Paramethadione

Clinical data
- AHFS/Drugs.com: Micromedex Detailed Consumer Information
- ATC code: N03AC01 (WHO) ;

Pharmacokinetic data
- Protein binding: Not significant

Identifiers
- IUPAC name (RS)-5-Ethyl-3,5-dimethyl-oxazolidine-2,4-dione;
- CAS Number: 115-67-3;
- PubChem CID: 8280;
- IUPHAR/BPS: 7261;
- DrugBank: DB00617;
- ChemSpider: 7979;
- UNII: Z615FRW64N;
- KEGG: D00495;
- ChEMBL: ChEMBL1100;
- CompTox Dashboard (EPA): DTXSID8023420 ;
- ECHA InfoCard: 100.003.726

Chemical and physical data
- Formula: C_{7}H_{11}NO_{3}
- Molar mass: 157.169 g·mol^{−1}
- 3D model (JSmol): Interactive image;
- Chirality: Racemic mixture
- SMILES O=C1N(C(=O)OC1(C)CC)C;
- InChI InChI=1S/C7H11NO3/c1-4-7(2)5(9)8(3)6(10)11-7/h4H2,1-3H3; Key:VQASKUSHBVDKGU-UHFFFAOYSA-N;

= Paramethadione =

Chemical compound

Paramethadione (brand name Paradione) is an anticonvulsant drug of the chemical class called oxazolidinediones developed by the Illinois-based pharmaceutical company Abbott Laboratories (known as AbbVie since January 1, 2013 ), and approved by the Food and Drug Administration in 1949 for the treatment of absence seizures, also called partial seizures.

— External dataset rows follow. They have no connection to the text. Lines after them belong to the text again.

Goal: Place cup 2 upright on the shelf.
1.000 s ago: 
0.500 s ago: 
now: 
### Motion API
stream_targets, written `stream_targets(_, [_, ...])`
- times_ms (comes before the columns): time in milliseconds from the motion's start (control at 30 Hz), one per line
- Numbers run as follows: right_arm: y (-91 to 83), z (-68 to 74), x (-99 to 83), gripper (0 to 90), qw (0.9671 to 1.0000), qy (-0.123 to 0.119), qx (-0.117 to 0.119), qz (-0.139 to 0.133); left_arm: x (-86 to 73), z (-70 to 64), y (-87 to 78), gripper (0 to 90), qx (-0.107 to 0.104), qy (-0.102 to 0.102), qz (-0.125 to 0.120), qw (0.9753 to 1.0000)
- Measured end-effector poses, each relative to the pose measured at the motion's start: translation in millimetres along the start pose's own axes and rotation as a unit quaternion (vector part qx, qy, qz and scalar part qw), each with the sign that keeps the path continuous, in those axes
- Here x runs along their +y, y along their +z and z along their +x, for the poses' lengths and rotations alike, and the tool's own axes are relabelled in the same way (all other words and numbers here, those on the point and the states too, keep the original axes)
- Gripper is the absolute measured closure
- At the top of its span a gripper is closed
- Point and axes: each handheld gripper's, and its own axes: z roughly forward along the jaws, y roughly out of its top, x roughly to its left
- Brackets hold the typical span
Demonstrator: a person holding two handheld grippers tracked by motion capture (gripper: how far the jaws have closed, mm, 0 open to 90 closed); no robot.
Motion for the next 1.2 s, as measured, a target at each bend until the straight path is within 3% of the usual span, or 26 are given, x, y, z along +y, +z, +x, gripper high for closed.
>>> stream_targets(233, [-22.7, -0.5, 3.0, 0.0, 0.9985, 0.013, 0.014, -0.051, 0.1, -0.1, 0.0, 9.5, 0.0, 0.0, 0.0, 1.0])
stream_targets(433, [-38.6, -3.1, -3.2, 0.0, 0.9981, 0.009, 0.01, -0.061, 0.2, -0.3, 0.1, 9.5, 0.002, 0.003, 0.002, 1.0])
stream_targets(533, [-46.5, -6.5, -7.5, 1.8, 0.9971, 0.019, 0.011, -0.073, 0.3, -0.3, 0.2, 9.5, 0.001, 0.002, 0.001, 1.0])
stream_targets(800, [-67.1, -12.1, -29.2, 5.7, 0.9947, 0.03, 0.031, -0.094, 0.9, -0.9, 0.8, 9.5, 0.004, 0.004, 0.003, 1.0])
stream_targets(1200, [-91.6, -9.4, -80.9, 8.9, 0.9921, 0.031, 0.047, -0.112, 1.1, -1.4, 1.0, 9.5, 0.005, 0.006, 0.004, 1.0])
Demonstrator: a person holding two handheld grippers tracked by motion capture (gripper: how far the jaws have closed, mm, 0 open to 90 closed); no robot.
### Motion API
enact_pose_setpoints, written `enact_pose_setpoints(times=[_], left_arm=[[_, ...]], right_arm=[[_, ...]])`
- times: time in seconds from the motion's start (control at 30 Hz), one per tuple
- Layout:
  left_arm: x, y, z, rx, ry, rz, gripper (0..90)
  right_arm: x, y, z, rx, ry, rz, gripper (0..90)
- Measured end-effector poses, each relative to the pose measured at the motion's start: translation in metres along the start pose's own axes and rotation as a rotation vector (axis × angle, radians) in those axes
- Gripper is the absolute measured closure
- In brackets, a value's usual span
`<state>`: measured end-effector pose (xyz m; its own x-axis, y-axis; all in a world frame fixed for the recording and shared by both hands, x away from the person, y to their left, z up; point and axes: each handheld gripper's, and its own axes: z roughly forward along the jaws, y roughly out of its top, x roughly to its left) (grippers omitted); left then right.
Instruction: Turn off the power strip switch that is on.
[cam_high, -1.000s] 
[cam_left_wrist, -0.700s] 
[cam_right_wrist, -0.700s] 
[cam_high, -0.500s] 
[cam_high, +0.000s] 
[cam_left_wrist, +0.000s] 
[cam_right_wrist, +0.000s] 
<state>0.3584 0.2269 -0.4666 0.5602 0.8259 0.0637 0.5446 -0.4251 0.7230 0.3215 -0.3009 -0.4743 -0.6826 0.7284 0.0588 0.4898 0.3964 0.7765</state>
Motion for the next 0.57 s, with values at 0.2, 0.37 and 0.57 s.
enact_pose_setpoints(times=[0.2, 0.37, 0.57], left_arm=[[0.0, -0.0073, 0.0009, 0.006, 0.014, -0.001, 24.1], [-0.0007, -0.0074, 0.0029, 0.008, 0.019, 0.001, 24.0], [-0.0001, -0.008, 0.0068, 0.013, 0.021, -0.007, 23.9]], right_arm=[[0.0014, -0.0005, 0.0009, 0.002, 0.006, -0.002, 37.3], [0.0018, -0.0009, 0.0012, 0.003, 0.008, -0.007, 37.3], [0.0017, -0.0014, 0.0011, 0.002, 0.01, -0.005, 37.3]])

In 1960, the yearly cost for 900 mg/day paramethadione was approximately $66, which would translate to $462 yearly in 2007 (with CPI inflation) if paramethadione was still sold.

==Mechanism of Action==
Paramethadione acts to reduce T-type calcium currents in thalamic neurons which has been proposed to underlie the 3-Hz spike-and-wave discharge seen on electroencephalogram (EEG) during absence seizures.

==Adverse Effects==
Paramethadione is associated with various adverse effects including sedation, increased visual sensitivity to light, GI distress, edema, nephropathy, neutropenia, myasthenia gravis-like syndrome, fatal aplastic anemia, and severe birth defects known as fetal trimethadione syndrome (or paramethadione syndrome).

==History, society, and culture==

===FDA approval===
Paramethadione (brand name Paradione) was originally approved by the U.S. Food and Drug Administration (FDA) in 1949, as a second-line treatment for petit mal and absence seizures. Paramethadione was ultimately discontinued in 1994 due to safety and efficacy concerns, such as being associated with fetal trimethadione syndrome, which is also known as paramethadione syndrome.

===Patents===
Paramethadione was first patented in 1949 by Abbott Laboratories Abbott Labbortories continued to hold the patent to paramethadione until the approval was withdrawn in 2004 due to the drug no longer being in use.

===Clinical Trials===
In the 1940s trimethadione (brand name Tridione) was the only available treatment for absence seizures. However, while effective, this drug presented with significant adverse effects, which led to the search for an equally effective analog. While limited information is available from the time, a pre-market clinical study found that paramethadione, an analog of trimethadione, was not quite as effective at alleviating seizures as trimethadione, however, it did have a significantly lower side effect profile in 85 patients over the course of 2 years. Notably, 80% of patients still showed a good response to paramethadione.

==Chemistry==
Paramethadione, 5-ethyl-3,5-dimethyloxazolidine-2,4-dione, differs from trimethadione only in the substitution of one methyl group with an ethyl group. It is synthesized in a completely analogous manner, except that it comes from 2-hydroxy-2-methylbutyric acid instead of 2-hydroxyisobutyric acid.